Читаем Царство и Слава. К теологической генеалогии экономики и управления полностью

Неужели все, что мы можем сказать положительного о славе и о самопрославлении Бога, это то, что за ней стоит всë Божие всемогущество, что она изобличает [überführt, букв. «верховодит нами»] и убеждает [überzeugt] нас в том, что она господствует [herrscht], подавляет [überwältigt] и воздействует на нас совершенно непостижимой силой? […] Несет ли в себе слово «слава», которым в Библии обозначается откровение и познание Бога, нечто иное, кроме как констатацию грубой фактуальности? Разумеется, когда мы говорим «слава» Господа, мы тем самым – притом особо подчеркнуто – говорим о «силе» Господа. И все же понятием славы мы выражаем нечто большее, нечто такое, что не может быть исчерпано понятием силы. Подобным образом понятие «Царства», предшествующее этим двум понятиям в доксологии молитвы «Отче наш», объемлет нечто выходящее за рамки того, что мы обозначаем термином «сила». Свет Господа также есть сила, но не эта сила дает ему сияние.

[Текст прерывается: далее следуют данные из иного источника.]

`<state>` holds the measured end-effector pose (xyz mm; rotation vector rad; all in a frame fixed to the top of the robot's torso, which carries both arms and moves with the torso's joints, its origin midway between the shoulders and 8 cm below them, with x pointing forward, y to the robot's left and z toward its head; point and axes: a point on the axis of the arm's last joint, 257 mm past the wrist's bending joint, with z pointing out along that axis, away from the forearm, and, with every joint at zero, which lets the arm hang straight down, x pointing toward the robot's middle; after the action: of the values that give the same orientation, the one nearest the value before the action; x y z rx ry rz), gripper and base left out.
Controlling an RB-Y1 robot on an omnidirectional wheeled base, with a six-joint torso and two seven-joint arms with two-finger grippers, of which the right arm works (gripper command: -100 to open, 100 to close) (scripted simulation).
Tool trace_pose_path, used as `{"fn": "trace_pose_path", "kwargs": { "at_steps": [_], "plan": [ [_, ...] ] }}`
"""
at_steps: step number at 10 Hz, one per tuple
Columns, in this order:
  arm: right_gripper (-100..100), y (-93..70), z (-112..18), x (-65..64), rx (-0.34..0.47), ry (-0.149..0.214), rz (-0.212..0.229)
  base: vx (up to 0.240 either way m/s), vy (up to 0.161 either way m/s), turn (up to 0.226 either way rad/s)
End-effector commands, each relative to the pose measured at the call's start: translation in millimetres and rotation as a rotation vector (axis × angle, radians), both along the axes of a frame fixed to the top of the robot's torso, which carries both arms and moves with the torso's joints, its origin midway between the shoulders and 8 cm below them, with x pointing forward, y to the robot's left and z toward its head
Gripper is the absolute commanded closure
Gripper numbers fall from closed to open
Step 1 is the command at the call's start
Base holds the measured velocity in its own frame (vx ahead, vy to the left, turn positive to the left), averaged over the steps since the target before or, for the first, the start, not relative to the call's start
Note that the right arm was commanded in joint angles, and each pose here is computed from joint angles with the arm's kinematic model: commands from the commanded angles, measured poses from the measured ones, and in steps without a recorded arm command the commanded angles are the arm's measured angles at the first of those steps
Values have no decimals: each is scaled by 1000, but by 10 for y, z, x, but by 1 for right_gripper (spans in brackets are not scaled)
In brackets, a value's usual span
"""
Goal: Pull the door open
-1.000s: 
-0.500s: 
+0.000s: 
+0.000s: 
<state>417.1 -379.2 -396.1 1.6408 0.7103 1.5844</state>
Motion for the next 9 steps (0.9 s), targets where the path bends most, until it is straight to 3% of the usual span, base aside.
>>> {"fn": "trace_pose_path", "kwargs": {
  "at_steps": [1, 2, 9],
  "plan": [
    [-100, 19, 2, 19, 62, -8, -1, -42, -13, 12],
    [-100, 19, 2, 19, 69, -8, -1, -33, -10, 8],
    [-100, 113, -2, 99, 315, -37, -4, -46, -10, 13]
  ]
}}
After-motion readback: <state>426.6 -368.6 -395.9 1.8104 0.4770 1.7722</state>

Не является и не обладает ли Бог чем-то большим, чем то, что мы называем силой, коль скоро он обладает светом и является им, коль скоро он исполнен славы? [P. 733]

Здесь, как и в потаенном истоке всякого эстетизма, заключена потребность скрыть и облагородить то, что само по себе есть чистая сила и господство. Именно красота дает имя этому «большему», позволяющему помыслить славу за пределами factum верховной власти, «деполизитировать» лексикон Herrlichkeit (понятие, которое Барт не случайно до сих пор выражал при помощи технических терминов, означающих политическую верховную власть и управление: herrschen, führen, walten), перенося его в область эстетики.

Когда мы говорим о том, что Бог прекрасен, вместе с тем мы говорим о том, как именно он просвещает, убеждает и изобличает нас. Стало быть, мы не просто указываем на голый факт его откровения и его власти [Gewalt] как таковой, но таким образом обозначаем форму и фигуру его действительного бытия и власти. [Ibid.]

Барт прекрасно осознает неуместность и недостаточность термина «красота», который неизбежно отсылает к мирской сфере «удовольствия, желания и наслаждения» (P. 735); и все же угроза эстетизма («drohende Ästhetizimus»: P. 735) есть та самая цена, которую необходимо заплатить, чтобы отделить теорию славы от сферы Gewalt – сферы власти. То, что красота становится здесь означающим славы – неуместным и в то же время совершенно неизбежным, – означает, что и проблема взаимоотношения между имманентной и экономической троицей, между онтологией и ойкономией должна быть сведена к эстетической сфере. Слава и свобода Бога не являются «абстрактными свободой и верховной властью» (P. 743). Бытие Бога не есть «бытие, которое само по себе освобождается в своей чистоте» (P. 744); божественным и сущим его делает не что иное, как его существо в лицах Отца, Сына и Святого Духа. «Его форма – это не форма сама по себе, но конкретная форма тринитарной сущности Бога» (Ibid.). Троичность Бога в данном смысле являет собой «тайну его красоты» (Р. 745). Окончательное перенесение библейского kabod в нейтральную сферу эстетики, о котором Бальтазар несколько лет спустя будет писать как о состоявшемся факте, свершается именно здесь.